Да, никто никого не понимает; что бы мы ни думали, что бы ни говорили, что бы ни делали, — никто никого не понимает. Знает ли земля, что творится на этих звездах, разбросанных, как огненные зерна в пространстве, так далеко, что мы видим только самую незначительную часть их, тогда как остальные бесчисленные их полчища теряются в бесконечности? А может быть, эти звезды так близки друг к другу, что составляют одно целое, как молекулы одного тела?
И как земля не знает, что творится на этих звездах, так и человек не знает, что происходит в другом человеке. Мы дальше друг от друга, чем эти светила, а главное — более разъединены, потому что мысль бездонна.

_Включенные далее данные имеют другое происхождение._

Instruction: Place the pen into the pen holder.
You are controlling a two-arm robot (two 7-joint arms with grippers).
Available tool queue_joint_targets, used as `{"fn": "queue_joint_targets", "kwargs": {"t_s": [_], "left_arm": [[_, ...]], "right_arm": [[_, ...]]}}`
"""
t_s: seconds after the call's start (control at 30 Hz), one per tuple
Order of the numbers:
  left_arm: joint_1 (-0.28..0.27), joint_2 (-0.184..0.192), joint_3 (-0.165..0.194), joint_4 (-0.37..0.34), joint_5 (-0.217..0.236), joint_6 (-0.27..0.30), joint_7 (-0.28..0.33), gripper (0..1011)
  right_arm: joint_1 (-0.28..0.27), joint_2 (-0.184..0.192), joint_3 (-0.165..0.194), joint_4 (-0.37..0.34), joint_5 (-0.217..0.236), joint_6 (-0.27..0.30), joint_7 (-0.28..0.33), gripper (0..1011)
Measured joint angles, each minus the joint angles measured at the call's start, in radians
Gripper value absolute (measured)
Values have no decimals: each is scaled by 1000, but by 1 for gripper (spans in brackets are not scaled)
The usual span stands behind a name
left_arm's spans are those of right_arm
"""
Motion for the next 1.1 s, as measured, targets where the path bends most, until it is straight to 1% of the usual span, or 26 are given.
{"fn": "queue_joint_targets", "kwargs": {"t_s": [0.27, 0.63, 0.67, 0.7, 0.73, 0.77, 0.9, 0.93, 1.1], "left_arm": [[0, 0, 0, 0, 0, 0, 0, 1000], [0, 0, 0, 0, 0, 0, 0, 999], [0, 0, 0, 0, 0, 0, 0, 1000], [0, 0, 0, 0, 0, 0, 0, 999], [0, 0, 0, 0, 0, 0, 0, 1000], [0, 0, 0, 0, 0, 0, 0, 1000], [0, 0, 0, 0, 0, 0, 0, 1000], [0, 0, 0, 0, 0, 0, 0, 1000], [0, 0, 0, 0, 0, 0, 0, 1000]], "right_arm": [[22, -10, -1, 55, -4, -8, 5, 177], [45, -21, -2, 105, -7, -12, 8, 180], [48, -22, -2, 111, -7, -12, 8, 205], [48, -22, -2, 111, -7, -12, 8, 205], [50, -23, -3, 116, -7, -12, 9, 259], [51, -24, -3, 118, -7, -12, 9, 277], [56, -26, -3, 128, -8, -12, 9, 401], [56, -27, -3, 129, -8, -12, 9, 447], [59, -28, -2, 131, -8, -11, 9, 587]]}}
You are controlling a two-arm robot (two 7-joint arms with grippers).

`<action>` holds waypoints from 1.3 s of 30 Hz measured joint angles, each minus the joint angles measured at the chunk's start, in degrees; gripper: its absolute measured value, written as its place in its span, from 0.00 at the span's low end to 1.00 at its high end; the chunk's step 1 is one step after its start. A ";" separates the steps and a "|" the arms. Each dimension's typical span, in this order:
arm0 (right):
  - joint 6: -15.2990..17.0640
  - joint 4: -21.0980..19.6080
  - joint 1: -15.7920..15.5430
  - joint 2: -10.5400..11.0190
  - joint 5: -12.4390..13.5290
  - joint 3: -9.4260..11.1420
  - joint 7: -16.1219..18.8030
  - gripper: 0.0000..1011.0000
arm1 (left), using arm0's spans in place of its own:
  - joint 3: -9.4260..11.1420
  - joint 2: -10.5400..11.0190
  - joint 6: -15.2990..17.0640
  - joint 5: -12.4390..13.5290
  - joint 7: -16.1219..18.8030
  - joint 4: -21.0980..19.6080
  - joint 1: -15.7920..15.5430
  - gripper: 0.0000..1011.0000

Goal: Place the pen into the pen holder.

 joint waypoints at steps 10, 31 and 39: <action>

Что может быть ужаснее этого постоянного соприкосновения существ при невозможности слиться с ними? Мы любим так, как будто мы прикованы близко друг к другу, и, простирая руки, мы не можем соединиться. Мучительная потребность единения гложет нас; но все наши усилия тщетны, порывы бесплодны, излияния бесполезны, объятия бессильны, ласки пусты. Мы хотим слиться, но, при всех наших стремлениях, мы только стукаемся друг о друга. Я больше всего чувствую себя одиноким, когда отдаю свое сердце другому человеку: тогда эта невозможность становится мне еще очевиднее. Вот он — этот человек, — он смотрит на меня своими ясными глазами, но душу его, позади их, я не знаю. Он слушает меня. А что он думает? Да, что он думает? Ты не понимаешь этой муки? Может быть, он ненавидит, презирает меня, насмехается надо мной? Он взвешивает все мои слова, судит, глумится, осуждает меня, считает меня посредственностью или глупцом? Как знать, что он думает? Как знать, любит ли он меня так же, как я его, и что шевелится в его маленькой круглой голове? Какая страшная тайна — неизвестная мысль другого существа, мысль скрытая и свободная, которую мы не можем ни знать, ни направлять, ни обуздать, ни победить.
А я?.. Как я ни стараюсь отдаться, раскрыть все двери моей души, — мне это невозможно. Всегда на дне, на самом дне остается тайный уголок моего «я», куда никто не проникает. Никто не в силах открыть его, войти туда, потому что никто не похож на меня, и никто никого не понимает.